→ WHAT YOU SHOULD DO: Report back every line from the entries below in which the word "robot" occurs.

→ INPUT RECORDS:

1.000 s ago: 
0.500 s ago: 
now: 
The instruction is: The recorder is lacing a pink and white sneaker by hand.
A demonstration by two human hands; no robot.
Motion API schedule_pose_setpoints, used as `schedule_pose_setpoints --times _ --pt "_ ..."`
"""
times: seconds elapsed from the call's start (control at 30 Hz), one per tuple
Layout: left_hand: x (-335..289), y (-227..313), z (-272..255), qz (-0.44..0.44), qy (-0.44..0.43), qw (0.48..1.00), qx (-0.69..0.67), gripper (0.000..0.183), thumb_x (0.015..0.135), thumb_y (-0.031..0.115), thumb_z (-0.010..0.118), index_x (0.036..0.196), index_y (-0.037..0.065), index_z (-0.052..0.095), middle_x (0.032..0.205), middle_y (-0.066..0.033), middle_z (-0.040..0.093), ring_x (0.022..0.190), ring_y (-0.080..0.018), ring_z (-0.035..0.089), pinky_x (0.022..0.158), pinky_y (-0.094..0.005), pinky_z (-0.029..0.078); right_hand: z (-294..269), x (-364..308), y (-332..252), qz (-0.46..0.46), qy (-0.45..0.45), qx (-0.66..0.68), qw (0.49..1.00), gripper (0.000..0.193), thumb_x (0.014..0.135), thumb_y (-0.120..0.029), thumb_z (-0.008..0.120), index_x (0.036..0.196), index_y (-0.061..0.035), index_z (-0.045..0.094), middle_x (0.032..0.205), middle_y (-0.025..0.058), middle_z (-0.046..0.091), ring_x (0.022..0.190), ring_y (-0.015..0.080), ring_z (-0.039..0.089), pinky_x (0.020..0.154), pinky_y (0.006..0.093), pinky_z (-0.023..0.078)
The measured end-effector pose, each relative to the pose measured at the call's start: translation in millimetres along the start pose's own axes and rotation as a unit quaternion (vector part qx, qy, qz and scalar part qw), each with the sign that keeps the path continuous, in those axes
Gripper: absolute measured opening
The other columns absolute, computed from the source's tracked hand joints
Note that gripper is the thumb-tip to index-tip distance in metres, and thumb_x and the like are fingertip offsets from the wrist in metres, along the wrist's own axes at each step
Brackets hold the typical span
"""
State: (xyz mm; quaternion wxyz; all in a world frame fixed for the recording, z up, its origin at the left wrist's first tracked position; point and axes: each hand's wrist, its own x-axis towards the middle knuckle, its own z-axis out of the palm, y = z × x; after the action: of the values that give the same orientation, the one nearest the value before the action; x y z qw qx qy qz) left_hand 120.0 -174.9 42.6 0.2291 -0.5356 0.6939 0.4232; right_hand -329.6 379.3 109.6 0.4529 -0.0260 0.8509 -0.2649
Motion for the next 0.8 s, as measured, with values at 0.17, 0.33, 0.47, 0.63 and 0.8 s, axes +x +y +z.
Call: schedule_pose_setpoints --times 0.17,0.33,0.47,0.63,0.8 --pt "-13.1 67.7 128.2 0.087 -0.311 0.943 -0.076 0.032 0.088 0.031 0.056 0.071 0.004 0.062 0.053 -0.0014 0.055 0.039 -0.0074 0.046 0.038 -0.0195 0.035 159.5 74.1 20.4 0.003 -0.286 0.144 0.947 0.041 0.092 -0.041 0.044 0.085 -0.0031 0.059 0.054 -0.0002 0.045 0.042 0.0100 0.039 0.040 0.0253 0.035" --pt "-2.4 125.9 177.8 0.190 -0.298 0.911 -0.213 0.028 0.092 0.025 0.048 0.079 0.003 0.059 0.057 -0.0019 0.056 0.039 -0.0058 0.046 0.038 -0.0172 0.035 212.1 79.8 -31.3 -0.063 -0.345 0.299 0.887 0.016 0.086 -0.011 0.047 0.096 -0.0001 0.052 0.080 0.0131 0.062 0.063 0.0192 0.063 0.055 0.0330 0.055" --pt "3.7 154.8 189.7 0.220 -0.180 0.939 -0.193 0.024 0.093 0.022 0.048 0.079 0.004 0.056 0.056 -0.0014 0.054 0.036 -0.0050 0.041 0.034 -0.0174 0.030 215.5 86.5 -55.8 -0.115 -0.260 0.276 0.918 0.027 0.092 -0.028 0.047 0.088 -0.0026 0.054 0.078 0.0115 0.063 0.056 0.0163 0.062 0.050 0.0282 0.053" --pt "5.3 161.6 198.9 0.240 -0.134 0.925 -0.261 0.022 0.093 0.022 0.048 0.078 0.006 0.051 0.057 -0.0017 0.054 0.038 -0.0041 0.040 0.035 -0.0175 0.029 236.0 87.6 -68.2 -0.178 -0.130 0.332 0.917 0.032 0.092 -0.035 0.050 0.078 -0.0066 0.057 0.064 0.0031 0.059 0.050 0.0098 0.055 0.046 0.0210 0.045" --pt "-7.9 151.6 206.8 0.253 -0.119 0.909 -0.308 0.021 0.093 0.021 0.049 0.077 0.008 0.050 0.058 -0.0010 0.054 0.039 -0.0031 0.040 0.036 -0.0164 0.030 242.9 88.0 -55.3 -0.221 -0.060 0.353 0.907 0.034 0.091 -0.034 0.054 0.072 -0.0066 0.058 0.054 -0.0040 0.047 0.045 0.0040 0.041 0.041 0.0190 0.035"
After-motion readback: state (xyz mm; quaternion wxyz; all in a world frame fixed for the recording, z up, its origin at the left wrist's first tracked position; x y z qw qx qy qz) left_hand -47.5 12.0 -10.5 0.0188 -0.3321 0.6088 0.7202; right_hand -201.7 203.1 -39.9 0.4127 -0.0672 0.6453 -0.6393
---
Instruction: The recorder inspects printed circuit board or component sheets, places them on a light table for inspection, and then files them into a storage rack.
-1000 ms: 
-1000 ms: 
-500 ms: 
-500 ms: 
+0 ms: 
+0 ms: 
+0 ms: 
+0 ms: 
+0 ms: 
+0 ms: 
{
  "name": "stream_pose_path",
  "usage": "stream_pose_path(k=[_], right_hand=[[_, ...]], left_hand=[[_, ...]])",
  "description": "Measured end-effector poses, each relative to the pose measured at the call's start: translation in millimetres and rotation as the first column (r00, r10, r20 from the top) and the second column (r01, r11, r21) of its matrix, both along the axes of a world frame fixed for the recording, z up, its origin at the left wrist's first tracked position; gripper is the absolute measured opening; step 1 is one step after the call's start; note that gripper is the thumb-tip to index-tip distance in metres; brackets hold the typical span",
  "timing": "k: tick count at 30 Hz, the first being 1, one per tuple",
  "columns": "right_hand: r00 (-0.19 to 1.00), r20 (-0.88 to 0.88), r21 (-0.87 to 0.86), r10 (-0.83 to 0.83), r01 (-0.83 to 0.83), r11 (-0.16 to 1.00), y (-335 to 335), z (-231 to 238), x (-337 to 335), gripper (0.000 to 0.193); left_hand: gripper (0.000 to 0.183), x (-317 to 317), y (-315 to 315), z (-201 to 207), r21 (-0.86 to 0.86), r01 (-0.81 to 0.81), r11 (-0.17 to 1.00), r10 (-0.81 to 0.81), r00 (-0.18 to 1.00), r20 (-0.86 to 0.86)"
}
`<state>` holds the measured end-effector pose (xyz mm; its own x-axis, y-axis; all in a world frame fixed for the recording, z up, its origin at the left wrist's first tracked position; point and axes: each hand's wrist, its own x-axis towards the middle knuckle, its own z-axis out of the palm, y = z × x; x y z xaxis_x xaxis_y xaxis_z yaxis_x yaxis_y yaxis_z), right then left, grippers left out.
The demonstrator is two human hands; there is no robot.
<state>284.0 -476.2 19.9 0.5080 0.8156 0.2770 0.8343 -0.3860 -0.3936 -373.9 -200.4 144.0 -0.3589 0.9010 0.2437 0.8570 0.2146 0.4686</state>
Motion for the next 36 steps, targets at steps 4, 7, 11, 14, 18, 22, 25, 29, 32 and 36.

→ RESULT:
A demonstration by two human hands; no robot.
The demonstrator is two human hands; there is no robot.

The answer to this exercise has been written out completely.